Julien Behar, Stephane Decolly and Christophe Forget - Encres Sonores
J
© & ℗ ZEi & Julien BEHAR
Recorded live "with and without an audience" this album of improvisations is "accompanied" and inspired by the live projected drawings of Christophe Forget. Without seeing the final artwork it's hard to know how this will be presented to the listener but the recordings do seem to reflect abstract landscapes.
Throughout the album there is a compelling contrast between the human sounds of the sax and bass and the "machine" elements of electronic sound manipulation. Stephane Decolly's bass is vividly recorded and provides a welcome celebration of classic Fender bass tones, including some chiming bent harmonics. Julien Behar's saxophone playing displays rich tone and warm phrasing; if you took away all the electronics this would still be a fine session but the electronics add a lot.

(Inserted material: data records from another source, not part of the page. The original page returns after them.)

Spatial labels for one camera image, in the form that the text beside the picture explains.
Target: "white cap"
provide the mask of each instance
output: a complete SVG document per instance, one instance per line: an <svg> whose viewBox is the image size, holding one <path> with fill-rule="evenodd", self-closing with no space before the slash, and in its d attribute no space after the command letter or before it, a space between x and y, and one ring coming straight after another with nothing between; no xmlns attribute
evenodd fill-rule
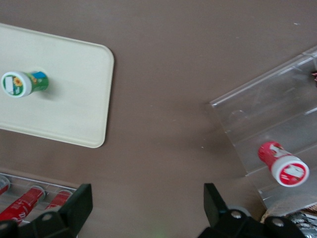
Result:
<svg viewBox="0 0 317 238"><path fill-rule="evenodd" d="M17 77L21 80L22 84L23 84L23 91L21 94L15 96L12 94L13 92L13 82L11 82L11 85L7 85L7 83L9 81L12 81L12 78L9 78L10 76L13 77ZM21 97L25 97L28 96L31 92L32 92L32 83L31 80L29 79L29 77L23 73L23 72L19 72L19 71L11 71L11 72L7 72L5 73L2 78L1 78L1 87L4 90L4 92L13 97L13 98L21 98Z"/></svg>
<svg viewBox="0 0 317 238"><path fill-rule="evenodd" d="M296 156L289 155L275 161L271 173L280 185L295 187L308 179L309 168Z"/></svg>

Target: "red bottle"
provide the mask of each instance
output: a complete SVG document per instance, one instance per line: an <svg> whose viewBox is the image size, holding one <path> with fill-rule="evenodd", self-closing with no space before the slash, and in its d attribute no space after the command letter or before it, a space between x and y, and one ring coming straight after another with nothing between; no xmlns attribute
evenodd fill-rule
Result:
<svg viewBox="0 0 317 238"><path fill-rule="evenodd" d="M308 166L275 141L261 145L259 158L266 163L280 185L295 187L304 183L309 176Z"/></svg>
<svg viewBox="0 0 317 238"><path fill-rule="evenodd" d="M0 213L0 221L15 220L20 224L44 198L45 191L39 186L32 186L30 190Z"/></svg>
<svg viewBox="0 0 317 238"><path fill-rule="evenodd" d="M54 207L61 207L64 205L64 203L68 200L68 198L72 195L73 193L68 190L62 190L58 192L58 194L55 196L55 198L52 200L52 202L45 208L45 210L54 208Z"/></svg>
<svg viewBox="0 0 317 238"><path fill-rule="evenodd" d="M0 176L0 195L8 191L10 188L10 181L5 176Z"/></svg>

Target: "beige cutting board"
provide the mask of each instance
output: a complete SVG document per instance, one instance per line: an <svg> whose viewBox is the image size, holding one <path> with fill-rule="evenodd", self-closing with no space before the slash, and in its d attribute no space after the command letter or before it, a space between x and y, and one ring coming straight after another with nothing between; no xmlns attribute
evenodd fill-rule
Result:
<svg viewBox="0 0 317 238"><path fill-rule="evenodd" d="M0 24L0 74L41 70L46 91L0 88L0 128L97 148L105 140L113 55L102 45Z"/></svg>

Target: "white jar lid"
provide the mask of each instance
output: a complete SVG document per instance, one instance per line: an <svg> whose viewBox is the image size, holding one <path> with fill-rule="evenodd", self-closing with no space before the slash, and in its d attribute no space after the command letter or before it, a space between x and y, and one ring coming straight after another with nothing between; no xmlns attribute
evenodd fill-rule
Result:
<svg viewBox="0 0 317 238"><path fill-rule="evenodd" d="M22 92L20 92L18 95L15 95L13 92L15 87L14 84L16 84L16 82L14 82L15 77L20 80L19 84L22 86L19 87L19 89L22 88ZM1 78L1 87L7 95L13 98L25 97L32 92L32 83L29 77L25 73L19 71L5 73Z"/></svg>
<svg viewBox="0 0 317 238"><path fill-rule="evenodd" d="M285 187L299 186L309 176L308 166L299 158L291 155L275 161L271 172L277 182Z"/></svg>

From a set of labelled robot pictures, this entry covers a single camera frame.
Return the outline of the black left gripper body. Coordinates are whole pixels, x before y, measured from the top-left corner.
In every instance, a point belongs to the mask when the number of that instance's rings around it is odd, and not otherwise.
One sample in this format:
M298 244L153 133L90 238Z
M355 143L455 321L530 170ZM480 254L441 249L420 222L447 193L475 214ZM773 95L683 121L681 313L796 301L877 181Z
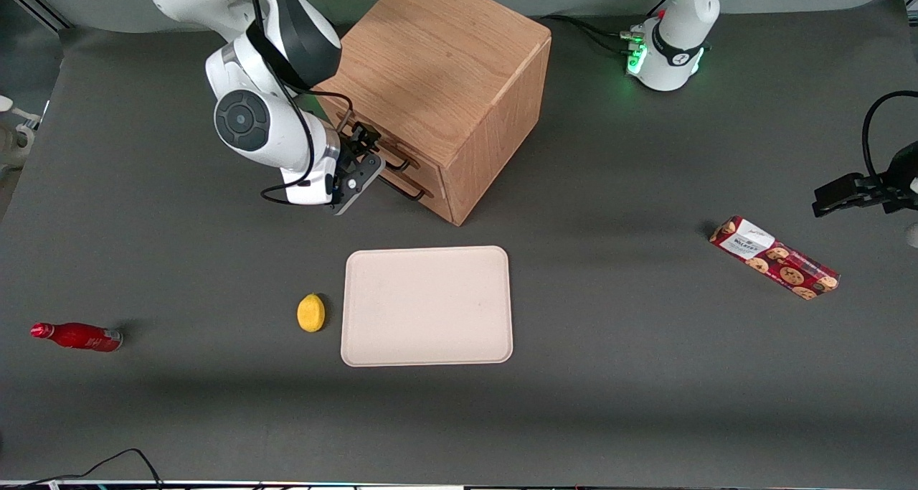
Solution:
M892 157L888 169L881 173L873 171L876 182L873 204L879 204L885 213L917 211L917 143L905 146Z

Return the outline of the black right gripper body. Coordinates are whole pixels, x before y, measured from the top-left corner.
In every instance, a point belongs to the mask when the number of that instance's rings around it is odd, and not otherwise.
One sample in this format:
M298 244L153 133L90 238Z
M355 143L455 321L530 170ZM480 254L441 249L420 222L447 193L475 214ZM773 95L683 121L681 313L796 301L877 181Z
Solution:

These are not completely "free" improvisations because both musicians are credited as composers for tracks 1, 2, 4, 6 and 8, whilst Behar alone is credited for 3, 5 and 7. Each track has a clear narrative and the players don't shy away from repetition; there are even some "hooks"!

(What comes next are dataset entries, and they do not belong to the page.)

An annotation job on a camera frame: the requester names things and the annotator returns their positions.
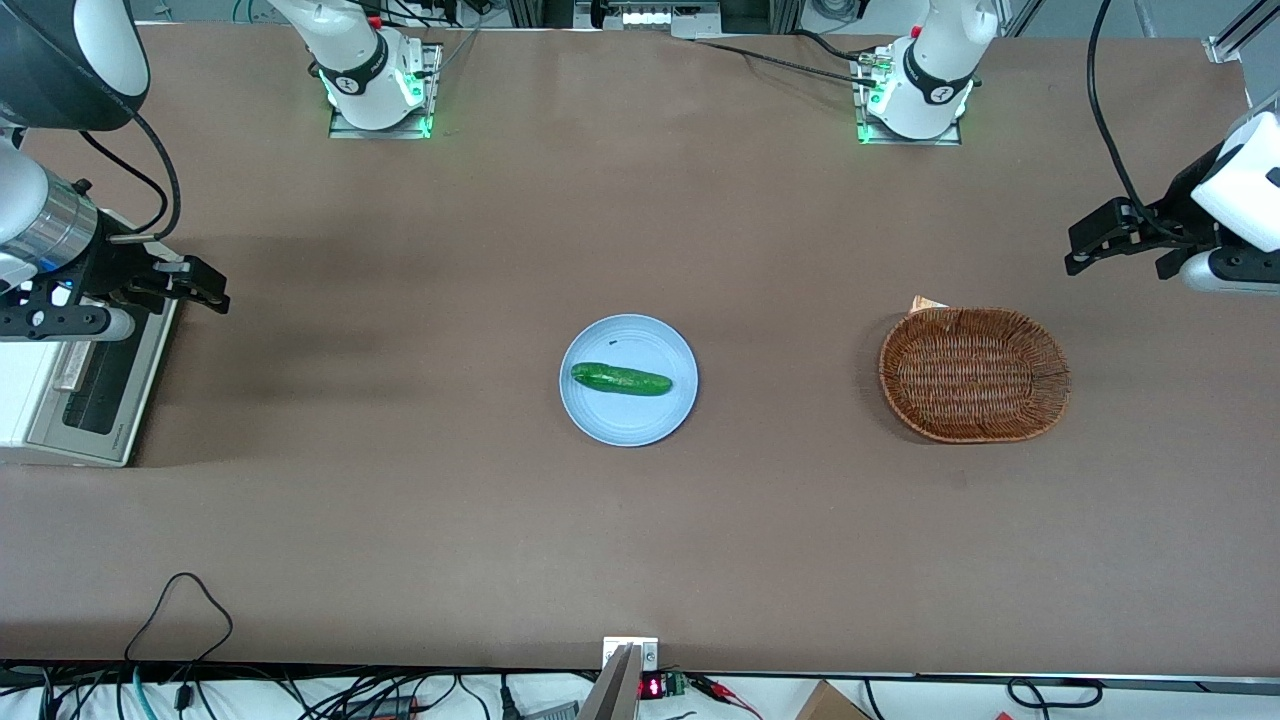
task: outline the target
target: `brown wicker basket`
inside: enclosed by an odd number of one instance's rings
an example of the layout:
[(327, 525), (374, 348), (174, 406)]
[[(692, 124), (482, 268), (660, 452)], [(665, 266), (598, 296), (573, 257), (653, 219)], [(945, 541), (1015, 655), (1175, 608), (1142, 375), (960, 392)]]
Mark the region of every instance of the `brown wicker basket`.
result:
[(1052, 428), (1071, 375), (1039, 323), (1001, 307), (934, 307), (884, 338), (881, 384), (890, 407), (938, 442), (1015, 442)]

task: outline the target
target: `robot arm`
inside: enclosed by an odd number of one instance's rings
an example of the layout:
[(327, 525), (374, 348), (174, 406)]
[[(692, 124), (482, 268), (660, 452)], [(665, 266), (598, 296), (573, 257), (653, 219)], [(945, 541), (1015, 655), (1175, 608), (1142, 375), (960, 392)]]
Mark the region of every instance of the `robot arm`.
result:
[(17, 147), (15, 128), (141, 124), (150, 81), (123, 0), (0, 0), (0, 341), (123, 340), (134, 329), (124, 307), (159, 314), (170, 299), (227, 311), (220, 273), (152, 255), (143, 243), (159, 238), (99, 210), (87, 181)]
[(352, 126), (384, 129), (426, 101), (421, 40), (374, 31), (364, 8), (346, 0), (269, 1), (302, 36), (329, 102)]
[(1112, 199), (1071, 225), (1066, 273), (1076, 275), (1114, 255), (1166, 249), (1156, 260), (1160, 279), (1181, 275), (1202, 292), (1280, 295), (1277, 101), (1240, 118), (1226, 141), (1147, 206), (1161, 227), (1143, 219), (1128, 197)]
[(892, 69), (867, 111), (906, 138), (942, 135), (963, 111), (978, 60), (998, 31), (991, 0), (929, 0), (919, 35), (890, 45)]

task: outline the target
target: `black cable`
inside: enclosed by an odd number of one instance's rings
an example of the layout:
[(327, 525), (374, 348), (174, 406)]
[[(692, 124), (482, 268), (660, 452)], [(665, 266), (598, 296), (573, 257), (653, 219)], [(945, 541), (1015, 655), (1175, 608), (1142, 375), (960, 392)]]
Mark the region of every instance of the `black cable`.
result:
[(727, 50), (730, 53), (737, 53), (745, 58), (755, 58), (756, 60), (764, 60), (765, 63), (773, 63), (774, 65), (781, 65), (783, 68), (790, 68), (792, 70), (800, 70), (801, 73), (809, 73), (820, 77), (828, 77), (832, 79), (840, 79), (844, 82), (851, 82), (854, 85), (863, 85), (867, 87), (874, 87), (876, 81), (870, 78), (856, 78), (854, 76), (844, 76), (840, 73), (833, 73), (831, 70), (823, 70), (818, 68), (810, 68), (809, 65), (801, 65), (800, 63), (792, 63), (791, 60), (781, 60), (778, 58), (771, 58), (768, 55), (760, 55), (759, 53), (753, 53), (751, 50), (744, 50), (741, 47), (731, 47), (728, 45), (719, 45), (717, 42), (696, 41), (696, 45), (703, 45), (705, 47), (714, 47), (717, 50)]
[(81, 74), (81, 77), (87, 79), (91, 85), (93, 85), (99, 90), (99, 92), (102, 92), (108, 97), (110, 97), (113, 102), (115, 102), (122, 110), (124, 110), (124, 114), (128, 115), (129, 119), (132, 119), (134, 123), (137, 123), (140, 128), (142, 128), (142, 132), (147, 136), (147, 140), (151, 141), (151, 145), (155, 146), (156, 152), (160, 155), (160, 161), (164, 164), (165, 174), (169, 176), (169, 192), (173, 195), (173, 213), (169, 215), (169, 222), (165, 223), (165, 227), (155, 236), (156, 240), (164, 240), (169, 237), (169, 234), (173, 233), (174, 228), (178, 227), (178, 219), (182, 217), (182, 190), (178, 187), (178, 172), (173, 167), (173, 160), (169, 158), (169, 151), (165, 150), (164, 143), (160, 142), (160, 136), (157, 136), (156, 132), (151, 129), (151, 126), (145, 119), (142, 119), (142, 115), (138, 114), (137, 110), (129, 106), (129, 104), (125, 102), (123, 97), (120, 97), (120, 94), (118, 94), (102, 78), (91, 73), (88, 69), (81, 65), (81, 63), (78, 63), (74, 58), (72, 58), (70, 53), (68, 53), (60, 45), (58, 45), (58, 42), (52, 37), (50, 37), (49, 33), (41, 26), (36, 24), (31, 19), (31, 15), (28, 15), (27, 12), (23, 10), (20, 5), (6, 3), (5, 8), (9, 10), (10, 14), (13, 14), (14, 18), (18, 19), (18, 22), (27, 26), (27, 29), (38, 36), (40, 40), (44, 41), (44, 44), (47, 45), (50, 50), (60, 55), (69, 67), (72, 67), (77, 73)]
[(791, 35), (799, 35), (800, 37), (808, 37), (809, 40), (817, 42), (819, 47), (822, 47), (827, 53), (829, 53), (829, 54), (840, 58), (841, 60), (850, 60), (850, 61), (858, 60), (858, 58), (863, 53), (870, 53), (870, 51), (876, 50), (876, 47), (877, 47), (876, 45), (872, 45), (870, 47), (863, 47), (861, 50), (852, 50), (850, 53), (845, 53), (844, 50), (841, 50), (841, 49), (836, 47), (835, 45), (827, 42), (827, 38), (823, 37), (823, 36), (820, 36), (820, 35), (818, 35), (817, 32), (809, 32), (808, 29), (804, 29), (804, 28), (796, 28), (796, 29), (791, 31)]
[(236, 630), (236, 621), (232, 620), (232, 614), (228, 612), (227, 609), (223, 607), (223, 605), (218, 602), (216, 598), (214, 598), (212, 593), (209, 592), (209, 588), (205, 587), (205, 580), (201, 580), (200, 575), (195, 573), (187, 573), (187, 571), (174, 573), (169, 578), (169, 582), (164, 584), (164, 589), (160, 591), (160, 597), (156, 600), (156, 606), (151, 609), (151, 615), (147, 615), (146, 623), (142, 623), (142, 626), (138, 628), (138, 632), (133, 633), (133, 638), (129, 639), (129, 644), (124, 646), (125, 662), (136, 662), (134, 659), (129, 657), (129, 651), (133, 650), (133, 644), (138, 642), (138, 638), (141, 638), (142, 634), (147, 632), (147, 628), (150, 628), (151, 623), (156, 619), (156, 614), (160, 612), (160, 606), (164, 605), (164, 598), (169, 594), (169, 588), (172, 588), (173, 584), (180, 580), (182, 578), (191, 578), (197, 585), (200, 585), (200, 592), (205, 593), (205, 600), (209, 601), (209, 605), (212, 605), (214, 609), (223, 615), (223, 619), (227, 620), (227, 632), (223, 633), (223, 637), (214, 644), (209, 646), (209, 650), (197, 655), (195, 660), (191, 661), (191, 664), (195, 665), (196, 662), (201, 662), (202, 660), (209, 657), (211, 652), (214, 652), (215, 650), (221, 647), (223, 643), (230, 639), (232, 632)]
[(84, 703), (88, 702), (88, 698), (93, 697), (93, 691), (97, 689), (97, 687), (102, 683), (104, 678), (106, 678), (106, 670), (102, 670), (101, 673), (97, 674), (97, 678), (93, 680), (93, 684), (90, 685), (88, 692), (84, 693), (84, 697), (81, 697), (79, 691), (76, 691), (76, 708), (72, 710), (72, 715), (67, 720), (77, 720), (79, 717), (81, 710), (84, 707)]
[(485, 703), (485, 701), (480, 700), (480, 696), (477, 696), (476, 693), (471, 692), (471, 688), (468, 688), (467, 684), (462, 682), (462, 675), (454, 675), (454, 678), (458, 679), (458, 687), (462, 688), (462, 692), (465, 692), (468, 696), (476, 698), (476, 702), (480, 703), (480, 708), (484, 710), (484, 720), (493, 720), (489, 716), (489, 706)]
[(108, 160), (119, 165), (122, 170), (142, 181), (143, 184), (155, 191), (155, 193), (160, 197), (160, 209), (156, 210), (155, 217), (152, 217), (145, 224), (138, 227), (137, 232), (140, 234), (145, 233), (148, 229), (151, 229), (156, 223), (159, 223), (160, 218), (164, 218), (164, 214), (169, 210), (169, 196), (165, 193), (164, 188), (160, 187), (160, 184), (156, 181), (151, 179), (146, 173), (125, 163), (119, 155), (104, 147), (102, 143), (99, 142), (97, 138), (95, 138), (92, 135), (82, 132), (81, 137), (83, 137), (84, 142), (90, 143), (90, 146), (93, 147), (93, 150), (97, 150), (99, 152), (105, 155)]
[(124, 720), (124, 671), (128, 669), (128, 664), (122, 664), (115, 671), (115, 716), (118, 720)]
[[(1094, 705), (1102, 702), (1102, 683), (1098, 683), (1097, 680), (1084, 680), (1084, 683), (1088, 687), (1093, 688), (1093, 692), (1096, 694), (1089, 700), (1080, 702), (1048, 702), (1044, 700), (1044, 696), (1041, 694), (1039, 688), (1036, 687), (1036, 683), (1028, 680), (1027, 678), (1010, 678), (1009, 683), (1005, 684), (1005, 692), (1009, 693), (1009, 700), (1016, 702), (1018, 705), (1028, 710), (1039, 710), (1044, 715), (1044, 720), (1051, 720), (1048, 716), (1048, 711), (1051, 708), (1084, 710), (1085, 707), (1093, 707)], [(1027, 688), (1032, 691), (1032, 696), (1034, 696), (1036, 700), (1027, 701), (1018, 697), (1018, 693), (1014, 692), (1014, 688)]]
[(205, 687), (200, 684), (200, 675), (196, 675), (195, 683), (196, 683), (196, 694), (200, 696), (200, 705), (205, 706), (205, 712), (209, 714), (209, 720), (218, 720), (218, 716), (214, 715), (214, 707), (209, 705), (209, 698), (205, 697)]
[(1124, 186), (1125, 195), (1128, 195), (1129, 202), (1133, 204), (1134, 211), (1137, 211), (1138, 215), (1160, 234), (1181, 241), (1183, 237), (1160, 224), (1160, 222), (1156, 220), (1156, 215), (1147, 209), (1147, 206), (1143, 205), (1142, 199), (1138, 197), (1138, 190), (1133, 184), (1133, 178), (1129, 177), (1129, 170), (1124, 167), (1124, 160), (1120, 159), (1120, 150), (1116, 147), (1115, 138), (1111, 137), (1111, 129), (1107, 128), (1106, 118), (1102, 117), (1102, 106), (1098, 105), (1098, 37), (1102, 35), (1102, 23), (1107, 19), (1107, 10), (1110, 9), (1111, 0), (1102, 0), (1102, 4), (1098, 6), (1098, 17), (1093, 20), (1093, 31), (1089, 33), (1089, 51), (1085, 58), (1084, 82), (1089, 94), (1089, 109), (1093, 111), (1093, 122), (1098, 126), (1098, 132), (1102, 135), (1102, 142), (1106, 143), (1107, 154), (1111, 155), (1111, 164), (1115, 165), (1116, 174), (1120, 176), (1120, 184)]
[(863, 678), (863, 687), (867, 688), (867, 702), (872, 706), (876, 720), (884, 720), (884, 716), (881, 715), (879, 705), (876, 703), (876, 691), (872, 689), (870, 678)]

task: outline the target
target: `green cucumber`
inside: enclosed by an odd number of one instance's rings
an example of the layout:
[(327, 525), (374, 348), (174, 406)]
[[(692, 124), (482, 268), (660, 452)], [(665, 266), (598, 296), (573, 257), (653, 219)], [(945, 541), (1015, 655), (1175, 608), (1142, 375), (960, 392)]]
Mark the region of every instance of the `green cucumber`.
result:
[(671, 378), (644, 370), (614, 368), (604, 363), (579, 363), (570, 373), (575, 380), (600, 392), (643, 395), (645, 397), (657, 397), (671, 392)]

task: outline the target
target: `metal bracket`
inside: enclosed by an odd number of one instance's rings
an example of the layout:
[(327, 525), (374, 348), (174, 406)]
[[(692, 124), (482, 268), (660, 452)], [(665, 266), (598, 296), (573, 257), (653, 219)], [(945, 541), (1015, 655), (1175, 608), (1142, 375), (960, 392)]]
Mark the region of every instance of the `metal bracket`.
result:
[(604, 638), (604, 648), (600, 653), (600, 667), (609, 664), (613, 653), (618, 651), (620, 646), (635, 644), (640, 646), (640, 659), (643, 661), (643, 670), (645, 673), (652, 673), (658, 669), (658, 638), (636, 638), (627, 635), (611, 635)]
[(1240, 59), (1240, 49), (1248, 45), (1271, 20), (1280, 17), (1280, 0), (1257, 0), (1240, 12), (1234, 20), (1204, 41), (1210, 61), (1231, 63)]

"Encre #1" begins with a wide-screen soundscape in free tempo, featuring treated sounds of both instruments with plenty of ring-modulation and mechanical noises. I was reminded of Joe Meek's "I hear a new world", possibly because of the "spring reverb" effects. "Encre #2" begins with an expressive sax recitative, again swimming in reverb and bouncing echoes.
"Evanescent" features bass making structural use of reverse echo then moves into an insistent riff based on a minor third as the sax joins. Just as it starts to get slightly "Austin Powers spy theme" the bassline modulates and ends. "Encre #3" builds a crescendo of free tempo sax and cacophonous bass pulses but is only just over a minute long.

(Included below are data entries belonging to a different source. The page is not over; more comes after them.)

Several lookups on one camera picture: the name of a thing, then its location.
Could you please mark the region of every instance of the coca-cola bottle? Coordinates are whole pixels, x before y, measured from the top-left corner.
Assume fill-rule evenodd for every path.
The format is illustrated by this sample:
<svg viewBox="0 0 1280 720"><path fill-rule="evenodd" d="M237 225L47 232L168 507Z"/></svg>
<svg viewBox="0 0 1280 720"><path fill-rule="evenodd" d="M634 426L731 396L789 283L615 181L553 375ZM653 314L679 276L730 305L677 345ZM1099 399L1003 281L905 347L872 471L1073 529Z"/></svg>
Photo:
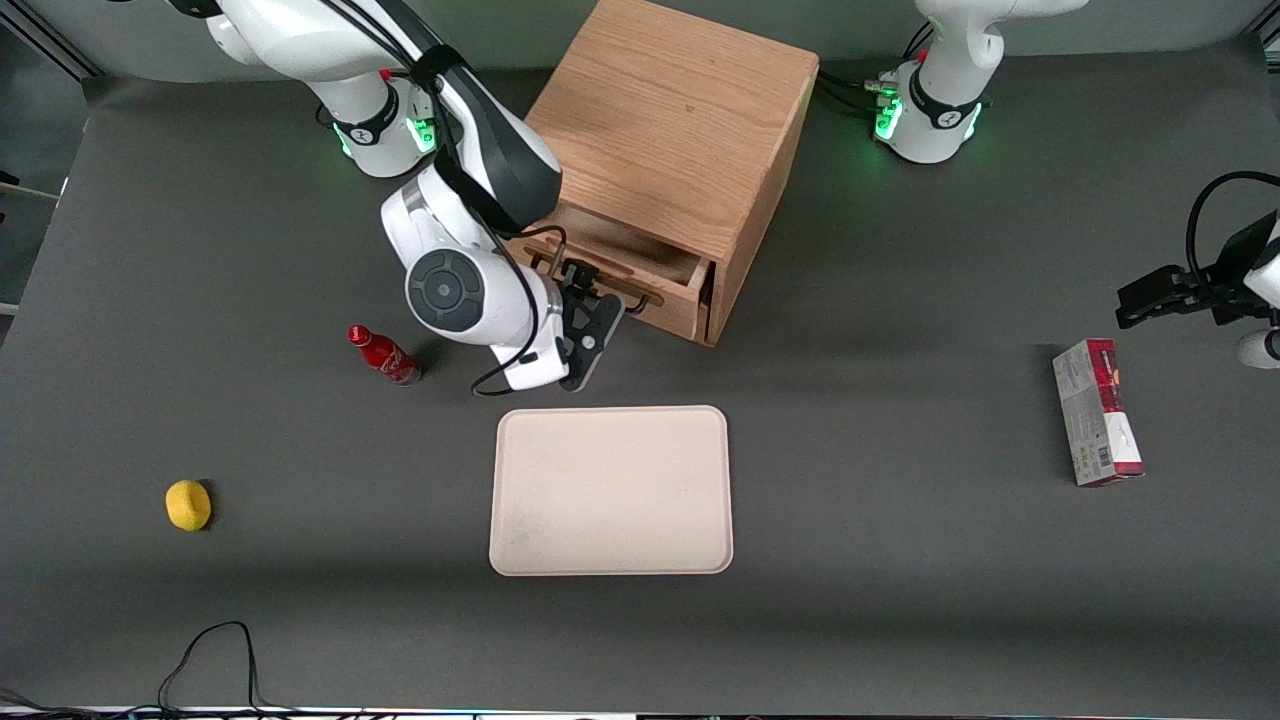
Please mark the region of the coca-cola bottle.
<svg viewBox="0 0 1280 720"><path fill-rule="evenodd" d="M408 387L422 379L422 370L417 363L392 338L374 334L365 325L351 325L347 340L360 348L370 368L387 375L393 383Z"/></svg>

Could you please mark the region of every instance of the gray wall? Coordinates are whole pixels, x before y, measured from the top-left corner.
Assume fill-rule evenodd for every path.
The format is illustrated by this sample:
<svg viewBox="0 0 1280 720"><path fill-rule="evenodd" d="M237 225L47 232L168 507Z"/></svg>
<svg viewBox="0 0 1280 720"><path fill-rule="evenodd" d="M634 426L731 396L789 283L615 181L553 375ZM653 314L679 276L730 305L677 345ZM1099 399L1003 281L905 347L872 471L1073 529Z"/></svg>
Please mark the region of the gray wall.
<svg viewBox="0 0 1280 720"><path fill-rule="evenodd" d="M180 82L264 77L223 56L204 24L164 0L28 0L115 74ZM594 0L408 0L477 67L554 65ZM901 53L920 17L910 0L660 0L808 47L824 58ZM1093 0L1059 18L1009 23L1018 55L1180 50L1235 35L1267 0Z"/></svg>

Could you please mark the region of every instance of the gray tabletop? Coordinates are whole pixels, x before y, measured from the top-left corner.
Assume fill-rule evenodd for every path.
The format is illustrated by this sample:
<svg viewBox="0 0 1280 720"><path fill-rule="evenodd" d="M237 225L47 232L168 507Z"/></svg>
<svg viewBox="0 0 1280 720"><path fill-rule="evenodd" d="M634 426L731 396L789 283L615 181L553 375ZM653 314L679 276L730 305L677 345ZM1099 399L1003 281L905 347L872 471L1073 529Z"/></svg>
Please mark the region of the gray tabletop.
<svg viewBox="0 0 1280 720"><path fill-rule="evenodd" d="M628 322L585 392L499 401L467 395L485 348L410 316L378 219L399 181L305 87L96 86L0 350L0 683L142 702L238 618L294 705L1274 717L1280 375L1236 364L1252 327L1112 316L1208 179L1280 160L1262 67L1249 41L1014 59L933 168L815 100L719 347ZM544 77L495 92L527 108ZM1274 206L1222 191L1204 252ZM426 382L365 368L355 322ZM1100 491L1048 364L1089 336L1119 337L1149 473ZM498 577L499 418L658 404L728 416L732 566ZM197 536L163 510L189 477L219 497ZM210 638L174 698L242 702L243 667Z"/></svg>

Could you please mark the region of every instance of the wooden box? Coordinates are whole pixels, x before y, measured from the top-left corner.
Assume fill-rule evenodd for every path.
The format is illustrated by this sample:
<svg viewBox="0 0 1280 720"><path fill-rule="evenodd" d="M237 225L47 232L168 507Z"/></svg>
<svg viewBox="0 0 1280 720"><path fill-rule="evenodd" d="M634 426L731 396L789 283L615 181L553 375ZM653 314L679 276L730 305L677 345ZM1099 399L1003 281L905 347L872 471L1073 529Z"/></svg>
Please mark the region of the wooden box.
<svg viewBox="0 0 1280 720"><path fill-rule="evenodd" d="M564 168L548 222L637 316L714 346L795 158L818 58L644 0L599 0L527 123ZM517 258L550 258L550 236Z"/></svg>

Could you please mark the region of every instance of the open drawer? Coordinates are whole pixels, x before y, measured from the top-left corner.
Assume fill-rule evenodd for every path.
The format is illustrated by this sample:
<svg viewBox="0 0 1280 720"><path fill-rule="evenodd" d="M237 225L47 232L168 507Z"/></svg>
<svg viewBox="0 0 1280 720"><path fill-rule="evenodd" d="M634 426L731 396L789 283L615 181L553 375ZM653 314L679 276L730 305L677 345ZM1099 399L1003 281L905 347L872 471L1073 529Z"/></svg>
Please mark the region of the open drawer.
<svg viewBox="0 0 1280 720"><path fill-rule="evenodd" d="M548 224L568 232L566 259L598 268L596 283L622 296L628 307L643 304L636 318L685 340L701 342L707 337L709 259L563 205L539 223ZM511 241L516 261L538 263L540 269L554 258L558 245L556 233Z"/></svg>

"Mockba 80" opens with a glitchy tremolo bass drone then some impressionistic sax worthy of Jan Garbarek. The bass rejoins with a subtle riff in 11/8 time which the sax winds around sinuously, both players improvising some imaginative modal shifts. "Encre #4" is built on a droning polychord over which sax and bass stage an animated conversation, highly reverberant at first then becoming close-up as an oblique walking bass begins.
"Celerite" begins with that infectious Casio VL-1 rhythm box sound, playing an unusually syncopated pattern, soon joined by a funk bass pattern and densely harmonised sax chords. This is again delightfully glitchy and a lot of fun; I bet it went down a storm live but it's also offbeat enough to reward repeated listening for over 7 minutes. It subsides to another eerie industrial soundscape for "Encre #5", ominous at first but slowly settling into a long hypnotic fade.
These recordings are sufficiently varied that interest never flags, the playing is beautiful yet edgy, the electronic effects multi-coloured and inventive. Very enjoyable and well worth a listen.